_Work task_
A verbatim reproduction of the lines below, from the line containing "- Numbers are" through the line containing "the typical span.", both ends included, is the whole required output.

Dataset records START

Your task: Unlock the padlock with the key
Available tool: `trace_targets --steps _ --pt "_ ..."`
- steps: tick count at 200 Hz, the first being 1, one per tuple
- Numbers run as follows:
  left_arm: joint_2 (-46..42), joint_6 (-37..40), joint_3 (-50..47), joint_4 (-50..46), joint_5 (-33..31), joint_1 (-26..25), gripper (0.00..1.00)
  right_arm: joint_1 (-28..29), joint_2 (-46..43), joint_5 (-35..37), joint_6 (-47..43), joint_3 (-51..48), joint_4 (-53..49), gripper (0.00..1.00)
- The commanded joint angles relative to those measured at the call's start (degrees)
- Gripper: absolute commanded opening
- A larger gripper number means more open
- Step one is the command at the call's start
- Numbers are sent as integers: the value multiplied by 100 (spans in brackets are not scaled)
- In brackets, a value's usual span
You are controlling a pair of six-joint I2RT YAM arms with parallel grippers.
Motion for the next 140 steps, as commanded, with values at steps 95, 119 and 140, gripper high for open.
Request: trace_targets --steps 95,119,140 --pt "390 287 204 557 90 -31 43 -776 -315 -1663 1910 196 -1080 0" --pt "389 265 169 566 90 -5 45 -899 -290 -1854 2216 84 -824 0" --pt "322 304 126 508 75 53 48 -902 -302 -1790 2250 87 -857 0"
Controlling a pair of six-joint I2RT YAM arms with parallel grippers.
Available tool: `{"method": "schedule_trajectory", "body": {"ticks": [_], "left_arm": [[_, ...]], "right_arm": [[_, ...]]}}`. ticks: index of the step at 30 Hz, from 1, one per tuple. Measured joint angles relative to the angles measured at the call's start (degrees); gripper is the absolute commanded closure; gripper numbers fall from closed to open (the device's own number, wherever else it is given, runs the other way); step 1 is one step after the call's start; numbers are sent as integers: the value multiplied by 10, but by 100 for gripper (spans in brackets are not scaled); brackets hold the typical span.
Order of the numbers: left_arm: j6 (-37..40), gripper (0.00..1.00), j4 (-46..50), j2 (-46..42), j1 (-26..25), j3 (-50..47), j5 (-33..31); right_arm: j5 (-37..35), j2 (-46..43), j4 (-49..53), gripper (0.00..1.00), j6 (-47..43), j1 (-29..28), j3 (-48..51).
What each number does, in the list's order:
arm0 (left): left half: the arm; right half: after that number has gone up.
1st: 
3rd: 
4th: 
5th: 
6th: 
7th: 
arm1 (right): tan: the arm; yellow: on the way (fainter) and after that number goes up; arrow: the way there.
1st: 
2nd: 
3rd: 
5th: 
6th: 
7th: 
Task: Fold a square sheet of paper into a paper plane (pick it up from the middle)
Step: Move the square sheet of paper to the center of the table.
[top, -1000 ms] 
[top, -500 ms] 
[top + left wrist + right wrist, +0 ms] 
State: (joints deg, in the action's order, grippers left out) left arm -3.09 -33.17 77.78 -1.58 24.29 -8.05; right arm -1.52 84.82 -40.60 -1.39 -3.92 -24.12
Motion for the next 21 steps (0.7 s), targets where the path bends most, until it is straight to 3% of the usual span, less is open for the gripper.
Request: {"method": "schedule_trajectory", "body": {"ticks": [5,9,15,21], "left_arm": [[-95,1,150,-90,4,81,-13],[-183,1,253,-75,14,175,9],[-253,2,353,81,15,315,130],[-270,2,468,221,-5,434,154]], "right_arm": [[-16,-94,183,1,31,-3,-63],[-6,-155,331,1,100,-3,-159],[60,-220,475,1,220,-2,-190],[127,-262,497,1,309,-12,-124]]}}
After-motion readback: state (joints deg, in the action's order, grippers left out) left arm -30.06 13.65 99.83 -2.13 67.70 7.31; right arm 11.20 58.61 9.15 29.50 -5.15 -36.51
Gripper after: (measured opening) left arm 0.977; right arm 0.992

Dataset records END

_Task result_
- Numbers are sent as integers: the value multiplied by 100 (spans in brackets are not scaled)
- In brackets, a value's usual span
You are controlling a pair of six-joint I2RT YAM arms with parallel grippers.
Motion for the next 140 steps, as commanded, with values at steps 95, 119 and 140, gripper high for open.
Request: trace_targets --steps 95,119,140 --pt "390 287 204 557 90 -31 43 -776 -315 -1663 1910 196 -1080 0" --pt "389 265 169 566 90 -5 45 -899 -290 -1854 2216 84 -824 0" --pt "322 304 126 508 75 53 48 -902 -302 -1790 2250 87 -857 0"
Controlling a pair of six-joint I2RT YAM arms with parallel grippers.
Available tool: `{"method": "schedule_trajectory", "body": {"ticks": [_], "left_arm": [[_, ...]], "right_arm": [[_, ...]]}}`. ticks: index of the step at 30 Hz, from 1, one per tuple. Measured joint angles relative to the angles measured at the call's start (degrees); gripper is the absolute commanded closure; gripper numbers fall from closed to open (the device's own number, wherever else it is given, runs the other way); step 1 is one step after the call's start; numbers are sent as integers: the value multiplied by 10, but by 100 for gripper (spans in brackets are not scaled); brackets hold the typical span.

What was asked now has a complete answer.